Despite what’s happened since Senate Bill 116 was passed, Merck said she believes lawmakers had good intentions when passing it.

“I want to believe that everybody has good intentions behind their actions, but the unintended consequence was that people started suing because they could,” she said. “I mean, if you can get a million dollars from someone, why would you not try to get a million dollars, especially when you’ve got an attorney in your ear saying, ‘Hey, we can do this. I will get you every single penny I can.

“So again, I don’t think lawmakers acted maliciously against our industry, they just didn’t have any way to see into the future. Now that we have this situation, however, it has to be fixed,” she said.

Proposed legislation in the state House and Senate could address the business owners’ concerns.

The SC Justice Act, a Senate bill that was referred to committee in March, would ensure businesses are only required to pay damages equivalent to their share of fault in civil lawsuits.

House Bill 4529, introduced in the state House in June, would impose regulations similar to those in Alabama.

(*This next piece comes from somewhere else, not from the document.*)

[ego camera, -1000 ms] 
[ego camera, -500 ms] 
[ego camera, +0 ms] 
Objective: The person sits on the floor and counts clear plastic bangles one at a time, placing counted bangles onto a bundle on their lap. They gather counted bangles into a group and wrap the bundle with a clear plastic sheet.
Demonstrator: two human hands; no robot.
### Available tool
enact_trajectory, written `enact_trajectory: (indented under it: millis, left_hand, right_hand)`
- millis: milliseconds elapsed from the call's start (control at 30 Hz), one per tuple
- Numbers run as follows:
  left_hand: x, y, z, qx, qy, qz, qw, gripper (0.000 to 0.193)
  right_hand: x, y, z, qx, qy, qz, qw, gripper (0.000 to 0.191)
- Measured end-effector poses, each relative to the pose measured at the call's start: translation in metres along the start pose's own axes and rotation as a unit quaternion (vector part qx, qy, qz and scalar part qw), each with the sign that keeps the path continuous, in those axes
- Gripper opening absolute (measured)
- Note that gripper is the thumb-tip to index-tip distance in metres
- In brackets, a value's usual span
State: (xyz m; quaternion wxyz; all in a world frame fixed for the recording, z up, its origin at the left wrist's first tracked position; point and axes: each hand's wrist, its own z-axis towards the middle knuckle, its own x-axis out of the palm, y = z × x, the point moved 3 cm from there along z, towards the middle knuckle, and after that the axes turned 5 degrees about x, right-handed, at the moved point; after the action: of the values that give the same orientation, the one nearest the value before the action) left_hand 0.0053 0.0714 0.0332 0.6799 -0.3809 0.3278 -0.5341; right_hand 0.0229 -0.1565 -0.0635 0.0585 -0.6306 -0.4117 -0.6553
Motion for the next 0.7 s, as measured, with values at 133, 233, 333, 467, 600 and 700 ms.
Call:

“Again, it’s about saying there has to be some level of personal responsibility when you are considering liability,” Merck said. “Should you be held 100% responsible if someone had mimosas at Sunday brunch, a few more drinks at dinner, and then went for a night out at your venue? And that’s to say nothing of the people who polish off a beer or two in their car before going to a club or someone’s having a medical condition that is exacerbated by their drinking.

“And don’t get me wrong, I have tremendous sympathy for someone who suffers an injury or has a loved one die of alcohol-related death, but there are some things that are simply out of our control as business owners,” she said.

While the proposed fixes are promising, the reality is they won’t be considered or voted on any time soon. Since the state’s legislative session ended in May, neither bill is likely to be considered until next year.

As a result, SC Venue Crisis is encouraging every bar and music venue and restaurant that serves alcohol to make sure they have cameras set up to record their serving employees’ interactions with patrons.

“The same goes for those scanners that we use to scan people’s driver’s licenses to make sure they’re of legal drinking age,” she said. “What we tell our fellow businessmen and women is make sure that everything you do is correct and appropriate under the current law, because people are looking to sue you whether you realize it or not.”

And Merck said SC Venue Crisis will continue to press its case.

“We’re basically going to continue to have at least one town hall every week,” she said. “And we’ve also started having business owner and vendor meetups so that we can explain this is what’s going on, this is what caused it, and here’s what we can do about it.

“We’re trying to hit every larger area in South Carolina,” Merck continued, “Our goal being to build a hub in each space and then have local ‘district’ leaders help get the word out.

“Our actual committee is tiny. It’s just a couple of us, but we’re loud,” she said.